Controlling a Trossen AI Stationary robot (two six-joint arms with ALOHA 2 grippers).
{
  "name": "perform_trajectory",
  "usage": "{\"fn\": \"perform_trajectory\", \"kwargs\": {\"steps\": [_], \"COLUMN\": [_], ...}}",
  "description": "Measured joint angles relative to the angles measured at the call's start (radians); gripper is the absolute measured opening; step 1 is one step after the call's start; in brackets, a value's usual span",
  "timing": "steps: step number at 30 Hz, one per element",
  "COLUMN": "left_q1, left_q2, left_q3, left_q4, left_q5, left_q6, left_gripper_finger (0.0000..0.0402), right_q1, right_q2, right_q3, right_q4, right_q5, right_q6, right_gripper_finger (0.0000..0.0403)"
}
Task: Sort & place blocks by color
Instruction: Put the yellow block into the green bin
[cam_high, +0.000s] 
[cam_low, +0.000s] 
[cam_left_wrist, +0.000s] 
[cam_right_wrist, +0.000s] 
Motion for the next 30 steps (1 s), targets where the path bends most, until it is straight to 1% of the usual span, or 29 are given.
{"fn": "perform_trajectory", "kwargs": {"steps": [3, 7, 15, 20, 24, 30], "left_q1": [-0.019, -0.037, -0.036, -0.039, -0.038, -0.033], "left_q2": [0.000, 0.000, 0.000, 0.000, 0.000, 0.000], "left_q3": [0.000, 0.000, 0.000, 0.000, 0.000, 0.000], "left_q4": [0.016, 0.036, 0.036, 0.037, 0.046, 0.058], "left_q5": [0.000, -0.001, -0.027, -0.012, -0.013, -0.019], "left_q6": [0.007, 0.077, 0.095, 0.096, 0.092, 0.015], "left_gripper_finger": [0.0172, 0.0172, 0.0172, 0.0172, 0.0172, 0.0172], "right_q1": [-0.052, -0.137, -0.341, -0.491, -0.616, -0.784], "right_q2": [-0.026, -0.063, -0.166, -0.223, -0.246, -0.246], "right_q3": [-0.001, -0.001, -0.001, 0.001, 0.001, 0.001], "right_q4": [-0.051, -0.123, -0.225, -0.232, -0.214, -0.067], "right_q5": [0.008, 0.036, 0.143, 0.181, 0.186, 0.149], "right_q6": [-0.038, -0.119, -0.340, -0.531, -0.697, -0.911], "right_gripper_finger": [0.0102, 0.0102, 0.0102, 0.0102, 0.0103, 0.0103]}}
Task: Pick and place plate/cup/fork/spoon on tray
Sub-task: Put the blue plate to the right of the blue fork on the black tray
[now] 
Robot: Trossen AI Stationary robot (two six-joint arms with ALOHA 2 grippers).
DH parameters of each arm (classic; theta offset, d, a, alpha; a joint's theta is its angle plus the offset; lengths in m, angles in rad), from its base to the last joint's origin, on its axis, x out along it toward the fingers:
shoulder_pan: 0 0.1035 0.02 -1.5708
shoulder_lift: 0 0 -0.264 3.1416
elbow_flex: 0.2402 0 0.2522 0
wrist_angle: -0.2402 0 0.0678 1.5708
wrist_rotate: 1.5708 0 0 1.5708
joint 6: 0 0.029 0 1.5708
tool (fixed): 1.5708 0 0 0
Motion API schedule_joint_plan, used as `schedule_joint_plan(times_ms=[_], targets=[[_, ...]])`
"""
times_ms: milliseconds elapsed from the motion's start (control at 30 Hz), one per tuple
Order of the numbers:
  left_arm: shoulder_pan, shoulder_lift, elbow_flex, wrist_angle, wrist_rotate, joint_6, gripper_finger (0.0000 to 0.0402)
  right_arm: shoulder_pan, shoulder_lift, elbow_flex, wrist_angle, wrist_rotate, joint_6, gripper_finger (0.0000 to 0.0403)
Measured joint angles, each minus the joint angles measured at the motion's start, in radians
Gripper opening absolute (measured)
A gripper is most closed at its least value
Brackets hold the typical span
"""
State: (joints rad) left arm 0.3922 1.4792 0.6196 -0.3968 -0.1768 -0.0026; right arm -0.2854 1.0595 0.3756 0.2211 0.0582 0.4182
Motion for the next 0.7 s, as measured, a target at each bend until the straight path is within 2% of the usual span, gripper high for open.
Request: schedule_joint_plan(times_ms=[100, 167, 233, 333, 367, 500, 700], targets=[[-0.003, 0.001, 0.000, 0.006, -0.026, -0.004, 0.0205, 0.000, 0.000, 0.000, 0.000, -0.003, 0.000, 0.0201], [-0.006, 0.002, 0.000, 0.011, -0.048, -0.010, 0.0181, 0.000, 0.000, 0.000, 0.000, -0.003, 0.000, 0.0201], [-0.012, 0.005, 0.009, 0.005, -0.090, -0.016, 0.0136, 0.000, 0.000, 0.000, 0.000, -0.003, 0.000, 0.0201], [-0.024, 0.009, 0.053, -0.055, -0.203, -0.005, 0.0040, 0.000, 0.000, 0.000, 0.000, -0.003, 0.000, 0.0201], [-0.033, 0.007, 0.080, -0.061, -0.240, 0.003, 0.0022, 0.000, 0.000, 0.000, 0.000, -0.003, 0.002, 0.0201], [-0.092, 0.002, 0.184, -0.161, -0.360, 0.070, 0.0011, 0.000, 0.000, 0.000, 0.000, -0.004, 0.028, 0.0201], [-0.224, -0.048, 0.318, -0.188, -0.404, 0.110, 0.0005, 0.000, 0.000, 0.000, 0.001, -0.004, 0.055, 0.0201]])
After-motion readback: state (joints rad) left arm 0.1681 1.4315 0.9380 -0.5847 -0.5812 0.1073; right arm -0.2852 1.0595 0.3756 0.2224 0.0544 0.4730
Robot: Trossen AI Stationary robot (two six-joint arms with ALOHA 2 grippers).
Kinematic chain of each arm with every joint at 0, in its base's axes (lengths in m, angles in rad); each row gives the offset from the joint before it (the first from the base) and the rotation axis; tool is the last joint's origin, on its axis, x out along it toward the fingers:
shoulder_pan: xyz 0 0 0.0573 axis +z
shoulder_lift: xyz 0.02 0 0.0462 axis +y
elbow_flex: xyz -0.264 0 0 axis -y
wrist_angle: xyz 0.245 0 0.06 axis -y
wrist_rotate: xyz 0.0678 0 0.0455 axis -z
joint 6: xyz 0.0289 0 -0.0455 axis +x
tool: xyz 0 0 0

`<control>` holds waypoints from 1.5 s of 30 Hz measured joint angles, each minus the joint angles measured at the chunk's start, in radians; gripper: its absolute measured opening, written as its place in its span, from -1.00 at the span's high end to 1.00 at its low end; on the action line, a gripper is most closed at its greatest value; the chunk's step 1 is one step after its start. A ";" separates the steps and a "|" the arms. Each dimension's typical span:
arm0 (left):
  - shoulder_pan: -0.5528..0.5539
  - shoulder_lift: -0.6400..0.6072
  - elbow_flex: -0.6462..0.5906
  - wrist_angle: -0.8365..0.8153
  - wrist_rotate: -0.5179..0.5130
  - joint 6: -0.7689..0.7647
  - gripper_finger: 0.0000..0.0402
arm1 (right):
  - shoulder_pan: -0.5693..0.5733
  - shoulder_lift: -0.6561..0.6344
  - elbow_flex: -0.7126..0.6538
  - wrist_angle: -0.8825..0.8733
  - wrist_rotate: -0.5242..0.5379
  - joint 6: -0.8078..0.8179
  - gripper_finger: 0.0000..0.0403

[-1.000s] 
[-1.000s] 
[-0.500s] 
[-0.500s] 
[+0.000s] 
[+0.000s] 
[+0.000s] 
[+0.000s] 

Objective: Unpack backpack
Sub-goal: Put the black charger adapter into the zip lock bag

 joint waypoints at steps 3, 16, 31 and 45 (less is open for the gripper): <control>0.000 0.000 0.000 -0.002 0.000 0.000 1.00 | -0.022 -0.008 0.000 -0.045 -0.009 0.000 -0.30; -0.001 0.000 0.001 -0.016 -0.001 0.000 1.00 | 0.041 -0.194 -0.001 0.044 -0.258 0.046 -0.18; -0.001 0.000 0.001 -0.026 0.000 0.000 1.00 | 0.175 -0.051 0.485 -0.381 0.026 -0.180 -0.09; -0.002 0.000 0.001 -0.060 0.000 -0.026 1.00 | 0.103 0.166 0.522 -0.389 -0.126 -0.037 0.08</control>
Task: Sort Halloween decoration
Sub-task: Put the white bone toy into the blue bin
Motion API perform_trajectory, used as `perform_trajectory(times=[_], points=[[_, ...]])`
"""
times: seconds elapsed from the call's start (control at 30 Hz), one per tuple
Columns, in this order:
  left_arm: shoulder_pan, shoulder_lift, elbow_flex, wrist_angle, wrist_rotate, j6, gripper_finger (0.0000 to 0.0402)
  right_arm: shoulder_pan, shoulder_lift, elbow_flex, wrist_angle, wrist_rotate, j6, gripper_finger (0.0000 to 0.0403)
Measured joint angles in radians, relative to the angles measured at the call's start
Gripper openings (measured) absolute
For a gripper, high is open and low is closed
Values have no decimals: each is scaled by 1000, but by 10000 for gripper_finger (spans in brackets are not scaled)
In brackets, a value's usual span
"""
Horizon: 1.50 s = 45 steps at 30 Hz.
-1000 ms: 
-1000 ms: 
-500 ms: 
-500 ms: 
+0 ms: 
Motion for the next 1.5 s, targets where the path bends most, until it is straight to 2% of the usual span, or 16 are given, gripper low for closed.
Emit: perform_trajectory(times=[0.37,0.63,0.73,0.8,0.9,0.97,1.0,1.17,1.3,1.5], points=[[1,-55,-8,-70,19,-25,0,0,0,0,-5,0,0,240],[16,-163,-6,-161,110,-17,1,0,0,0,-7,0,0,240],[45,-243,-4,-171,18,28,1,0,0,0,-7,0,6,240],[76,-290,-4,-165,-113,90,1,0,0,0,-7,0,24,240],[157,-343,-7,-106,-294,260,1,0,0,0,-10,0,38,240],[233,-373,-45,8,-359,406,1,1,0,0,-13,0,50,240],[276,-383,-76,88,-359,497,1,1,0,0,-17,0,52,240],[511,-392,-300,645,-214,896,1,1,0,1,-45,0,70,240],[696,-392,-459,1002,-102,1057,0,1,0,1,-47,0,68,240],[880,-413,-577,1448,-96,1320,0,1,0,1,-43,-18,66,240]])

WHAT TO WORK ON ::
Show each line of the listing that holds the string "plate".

EXERCISE RESULT ::
Task: Pick and place plate/cup/fork/spoon on tray
Sub-task: Put the blue plate to the right of the blue fork on the black tray

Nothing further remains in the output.